BRIEF: Repeat the records below exactly, leaving out every picture.

MATERIAL FOR THE TASK:

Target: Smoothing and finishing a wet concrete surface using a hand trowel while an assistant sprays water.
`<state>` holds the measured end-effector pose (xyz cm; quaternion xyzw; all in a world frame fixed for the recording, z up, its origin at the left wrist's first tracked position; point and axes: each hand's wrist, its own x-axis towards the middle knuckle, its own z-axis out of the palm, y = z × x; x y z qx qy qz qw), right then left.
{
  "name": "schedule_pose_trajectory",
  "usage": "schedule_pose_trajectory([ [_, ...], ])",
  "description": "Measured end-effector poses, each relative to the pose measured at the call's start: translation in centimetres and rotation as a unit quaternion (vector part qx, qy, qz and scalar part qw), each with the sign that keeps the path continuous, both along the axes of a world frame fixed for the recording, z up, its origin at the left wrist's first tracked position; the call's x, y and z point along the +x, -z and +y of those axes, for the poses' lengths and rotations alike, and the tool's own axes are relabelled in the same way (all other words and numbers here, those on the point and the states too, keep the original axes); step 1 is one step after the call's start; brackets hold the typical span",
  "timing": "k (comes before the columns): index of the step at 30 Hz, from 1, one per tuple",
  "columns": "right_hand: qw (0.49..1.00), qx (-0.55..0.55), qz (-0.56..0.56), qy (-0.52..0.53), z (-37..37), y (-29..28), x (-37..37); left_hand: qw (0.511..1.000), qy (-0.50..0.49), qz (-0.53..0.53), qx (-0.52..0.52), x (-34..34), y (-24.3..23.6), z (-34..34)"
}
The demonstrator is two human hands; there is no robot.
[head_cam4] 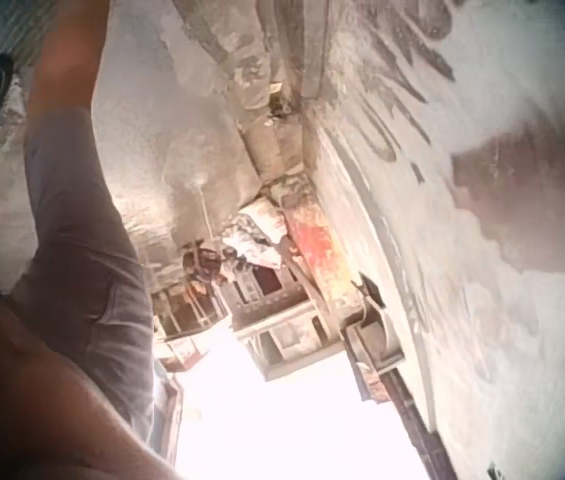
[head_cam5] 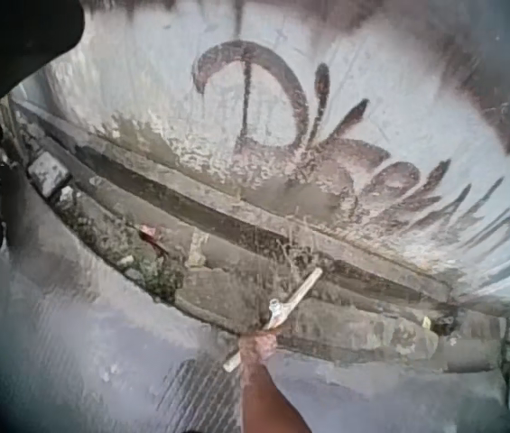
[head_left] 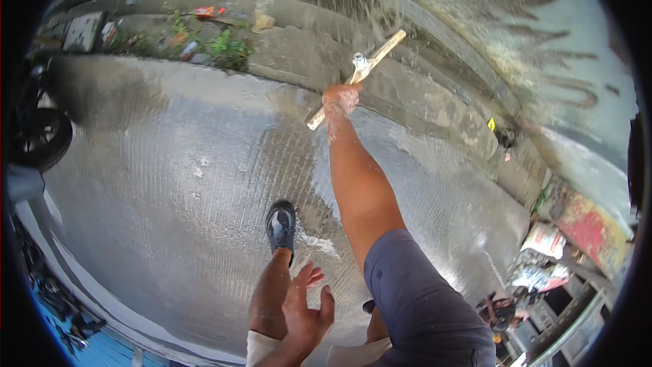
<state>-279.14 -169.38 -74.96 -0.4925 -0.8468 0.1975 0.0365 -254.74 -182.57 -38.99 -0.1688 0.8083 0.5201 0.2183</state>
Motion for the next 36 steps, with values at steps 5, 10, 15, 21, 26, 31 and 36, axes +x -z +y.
schedule_pose_trajectory([
  [5, 0.942, -0.1, 0.01, -0.319, -6.0, -8.3, 4.0, 0.99, -0.142, -0.005, 0.009, 0.8, -0.1, 0.1],
  [10, 0.679, -0.174, -0.139, -0.7, -12.1, -7.5, 17.4, 0.974, -0.228, 0.01, 0.003, 0.5, -0.8, -4.8],
  [15, 0.544, -0.148, -0.22, -0.796, -19.4, -4.1, 13.6, 0.935, -0.343, 0.015, -0.088, 1.1, 0.2, -11.6],
  [21, 0.66, -0.024, -0.2, -0.724, -10.4, -0.3, -6.6, 0.886, -0.404, -0.083, -0.211, 2.3, -1.8, -11.2],
  [26, 0.792, -0.057, -0.13, -0.594, -6.4, -4.5, -17.0, 0.889, -0.4, -0.123, -0.185, -2.1, -5.6, -9.2],
  [31, 0.743, -0.182, -0.148, -0.627, -14.8, -10.1, -10.0, 0.913, -0.383, -0.088, -0.111, -11.7, -6.0, -10.0],
  [36, 0.626, -0.156, -0.133, -0.752, -26.2, -3.0, -1.9, 0.958, -0.283, -0.048, -0.003, -19.4, -1.3, -10.5],
])
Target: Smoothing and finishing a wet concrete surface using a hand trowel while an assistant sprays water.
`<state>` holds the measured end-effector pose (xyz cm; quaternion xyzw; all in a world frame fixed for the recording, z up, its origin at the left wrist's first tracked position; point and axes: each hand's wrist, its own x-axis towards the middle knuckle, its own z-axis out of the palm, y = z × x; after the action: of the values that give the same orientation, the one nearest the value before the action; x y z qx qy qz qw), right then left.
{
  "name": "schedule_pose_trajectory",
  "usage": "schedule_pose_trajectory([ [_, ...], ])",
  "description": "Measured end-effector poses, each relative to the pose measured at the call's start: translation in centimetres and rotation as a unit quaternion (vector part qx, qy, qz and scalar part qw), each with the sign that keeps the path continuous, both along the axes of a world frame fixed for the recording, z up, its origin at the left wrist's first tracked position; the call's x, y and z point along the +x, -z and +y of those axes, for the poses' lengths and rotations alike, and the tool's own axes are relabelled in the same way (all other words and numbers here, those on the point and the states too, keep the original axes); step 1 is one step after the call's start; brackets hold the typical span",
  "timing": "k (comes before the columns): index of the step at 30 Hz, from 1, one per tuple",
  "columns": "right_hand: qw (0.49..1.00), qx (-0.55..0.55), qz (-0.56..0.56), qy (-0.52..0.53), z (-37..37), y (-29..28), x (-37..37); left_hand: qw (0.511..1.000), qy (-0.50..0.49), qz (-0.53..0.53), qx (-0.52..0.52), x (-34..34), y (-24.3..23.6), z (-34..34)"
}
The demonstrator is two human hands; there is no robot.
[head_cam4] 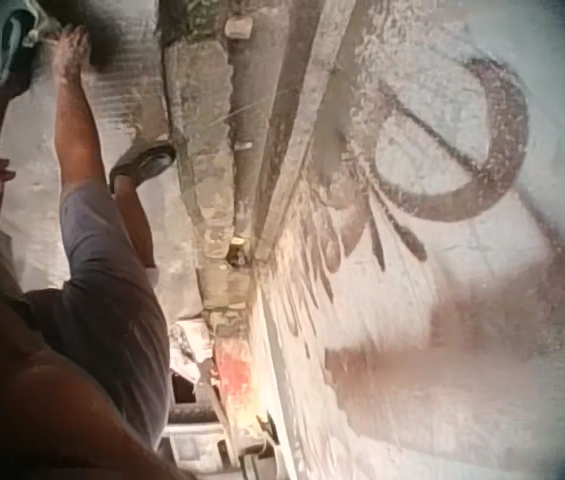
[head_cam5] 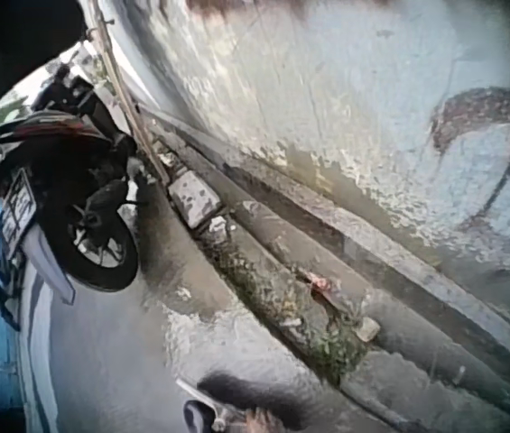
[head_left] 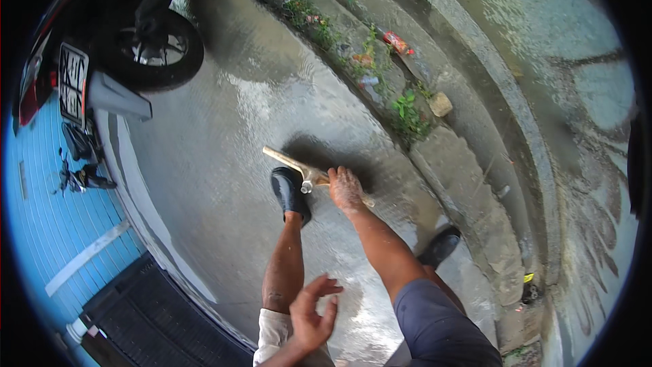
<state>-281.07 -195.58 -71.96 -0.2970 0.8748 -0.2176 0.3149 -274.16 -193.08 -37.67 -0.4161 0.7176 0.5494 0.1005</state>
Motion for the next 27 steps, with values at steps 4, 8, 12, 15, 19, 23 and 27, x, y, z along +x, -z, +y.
schedule_pose_trajectory([
  [4, 0.999, 0.046, 0.013, -0.025, -6.5, 2.8, -6.9, 0.995, 0.1, -0.017, 0.006, -3.3, 1.9, -6.4],
  [8, 0.975, 0.089, -0.052, 0.194, -7.2, 1.2, -21.5, 0.991, 0.13, -0.009, -0.008, -3.1, 1.3, -14.4],
  [12, 0.94, 0.123, 0.155, 0.277, -8.7, -1.2, -28.8, 0.995, 0.079, -0.055, 0.021, -1.6, 1.6, -19.0],
  [15, 0.973, 0.044, 0.029, 0.227, -14.9, -2.3, -22.5, 0.993, 0.042, -0.073, 0.08, -2.8, 1.3, -21.3],
  [19, 0.998, -0.035, -0.024, -0.045, -26.3, -1.6, -7.5, 0.997, 0.027, -0.035, 0.063, -4.1, 0.6, -22.9],
  [23, 0.995, 0.034, 0.063, -0.065, -33.5, 3.6, -10.0, 0.992, 0.002, -0.067, 0.103, -5.8, 0.6, -25.7],
  [27, 0.992, 0.065, -0.058, 0.087, -35.7, 3.3, -24.3, 0.995, -0.047, -0.059, 0.057, -5.1, 0.3, -27.6],
])
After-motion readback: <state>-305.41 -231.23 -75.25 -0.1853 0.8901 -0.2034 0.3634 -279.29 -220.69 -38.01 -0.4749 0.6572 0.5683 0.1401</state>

RESPONSE TO THE TASK:
Target: Smoothing and finishing a wet concrete surface using a hand trowel while an assistant sprays water.
`<state>` holds the measured end-effector pose (xyz cm; quaternion xyzw; all in a world frame fixed for the recording, z up, its origin at the left wrist's first tracked position; point and axes: each hand's wrist, its own x-axis towards the middle knuckle, its own z-axis out of the palm, y = z × x; x y z qx qy qz qw), right then left.
{
  "name": "schedule_pose_trajectory",
  "usage": "schedule_pose_trajectory([ [_, ...], ])",
  "description": "Measured end-effector poses, each relative to the pose measured at the call's start: translation in centimetres and rotation as a unit quaternion (vector part qx, qy, qz and scalar part qw), each with the sign that keeps the path continuous, both along the axes of a world frame fixed for the recording, z up, its origin at the left wrist's first tracked position; the call's x, y and z point along the +x, -z and +y of those axes, for the poses' lengths and rotations alike, and the tool's own axes are relabelled in the same way (all other words and numbers here, those on the point and the states too, keep the original axes); step 1 is one step after the call's start; brackets hold the typical span",
  "timing": "k (comes before the columns): index of the step at 30 Hz, from 1, one per tuple",
  "columns": "right_hand: qw (0.49..1.00), qx (-0.55..0.55), qz (-0.56..0.56), qy (-0.52..0.53), z (-37..37), y (-29..28), x (-37..37); left_hand: qw (0.511..1.000), qy (-0.50..0.49), qz (-0.53..0.53), qx (-0.52..0.52), x (-34..34), y (-24.3..23.6), z (-34..34)"
}
The demonstrator is two human hands; there is no robot.
[head_cam4] 
[head_cam5] 
[head_left] 
<state>-279.14 -169.38 -74.96 -0.4925 -0.8468 0.1975 0.0365 -254.74 -182.57 -38.99 -0.1688 0.8083 0.5201 0.2183</state>
Motion for the next 36 steps, with values at steps 5, 10, 15, 21, 26, 31 and 36, axes +x -z +y.
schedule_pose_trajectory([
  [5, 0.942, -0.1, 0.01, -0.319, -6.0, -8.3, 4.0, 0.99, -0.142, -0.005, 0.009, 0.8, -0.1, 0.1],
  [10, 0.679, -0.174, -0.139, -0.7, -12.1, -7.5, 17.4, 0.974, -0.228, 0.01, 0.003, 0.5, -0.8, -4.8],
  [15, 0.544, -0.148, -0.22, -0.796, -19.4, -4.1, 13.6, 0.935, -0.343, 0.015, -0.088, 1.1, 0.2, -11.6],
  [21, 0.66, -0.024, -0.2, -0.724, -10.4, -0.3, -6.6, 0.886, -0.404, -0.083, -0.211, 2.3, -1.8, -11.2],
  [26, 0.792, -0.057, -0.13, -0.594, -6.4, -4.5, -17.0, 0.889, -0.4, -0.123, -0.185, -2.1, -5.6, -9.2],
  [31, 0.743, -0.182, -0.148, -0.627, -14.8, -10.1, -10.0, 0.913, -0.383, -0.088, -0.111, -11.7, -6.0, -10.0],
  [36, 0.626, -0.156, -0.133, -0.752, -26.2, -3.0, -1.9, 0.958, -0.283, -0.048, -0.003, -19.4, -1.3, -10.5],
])
Target: Smoothing and finishing a wet concrete surface using a hand trowel while an assistant sprays water.
`<state>` holds the measured end-effector pose (xyz cm; quaternion xyzw; all in a world frame fixed for the recording, z up, its origin at the left wrist's first tracked position; point and axes: each hand's wrist, its own x-axis towards the middle knuckle, its own z-axis out of the palm, y = z × x; after the action: of the values that give the same orientation, the one nearest the value before the action; x y z qx qy qz qw), right then left.
{
  "name": "schedule_pose_trajectory",
  "usage": "schedule_pose_trajectory([ [_, ...], ])",
  "description": "Measured end-effector poses, each relative to the pose measured at the call's start: translation in centimetres and rotation as a unit quaternion (vector part qx, qy, qz and scalar part qw), each with the sign that keeps the path continuous, both along the axes of a world frame fixed for the recording, z up, its origin at the left wrist's first tracked position; the call's x, y and z point along the +x, -z and +y of those axes, for the poses' lengths and rotations alike, and the tool's own axes are relabelled in the same way (all other words and numbers here, those on the point and the states too, keep the original axes); step 1 is one step after the call's start; brackets hold the typical span",
  "timing": "k (comes before the columns): index of the step at 30 Hz, from 1, one per tuple",
  "columns": "right_hand: qw (0.49..1.00), qx (-0.55..0.55), qz (-0.56..0.56), qy (-0.52..0.53), z (-37..37), y (-29..28), x (-37..37); left_hand: qw (0.511..1.000), qy (-0.50..0.49), qz (-0.53..0.53), qx (-0.52..0.52), x (-34..34), y (-24.3..23.6), z (-34..34)"
}
The demonstrator is two human hands; there is no robot.
[head_cam4] 
[head_cam5] 
[head_left] 
<state>-281.07 -195.58 -71.96 -0.2970 0.8748 -0.2176 0.3149 -274.16 -193.08 -37.67 -0.4161 0.7176 0.5494 0.1005</state>
Motion for the next 27 steps, with values at steps 4, 8, 12, 15, 19, 23 and 27, x, y, z along +x, -z, +y.
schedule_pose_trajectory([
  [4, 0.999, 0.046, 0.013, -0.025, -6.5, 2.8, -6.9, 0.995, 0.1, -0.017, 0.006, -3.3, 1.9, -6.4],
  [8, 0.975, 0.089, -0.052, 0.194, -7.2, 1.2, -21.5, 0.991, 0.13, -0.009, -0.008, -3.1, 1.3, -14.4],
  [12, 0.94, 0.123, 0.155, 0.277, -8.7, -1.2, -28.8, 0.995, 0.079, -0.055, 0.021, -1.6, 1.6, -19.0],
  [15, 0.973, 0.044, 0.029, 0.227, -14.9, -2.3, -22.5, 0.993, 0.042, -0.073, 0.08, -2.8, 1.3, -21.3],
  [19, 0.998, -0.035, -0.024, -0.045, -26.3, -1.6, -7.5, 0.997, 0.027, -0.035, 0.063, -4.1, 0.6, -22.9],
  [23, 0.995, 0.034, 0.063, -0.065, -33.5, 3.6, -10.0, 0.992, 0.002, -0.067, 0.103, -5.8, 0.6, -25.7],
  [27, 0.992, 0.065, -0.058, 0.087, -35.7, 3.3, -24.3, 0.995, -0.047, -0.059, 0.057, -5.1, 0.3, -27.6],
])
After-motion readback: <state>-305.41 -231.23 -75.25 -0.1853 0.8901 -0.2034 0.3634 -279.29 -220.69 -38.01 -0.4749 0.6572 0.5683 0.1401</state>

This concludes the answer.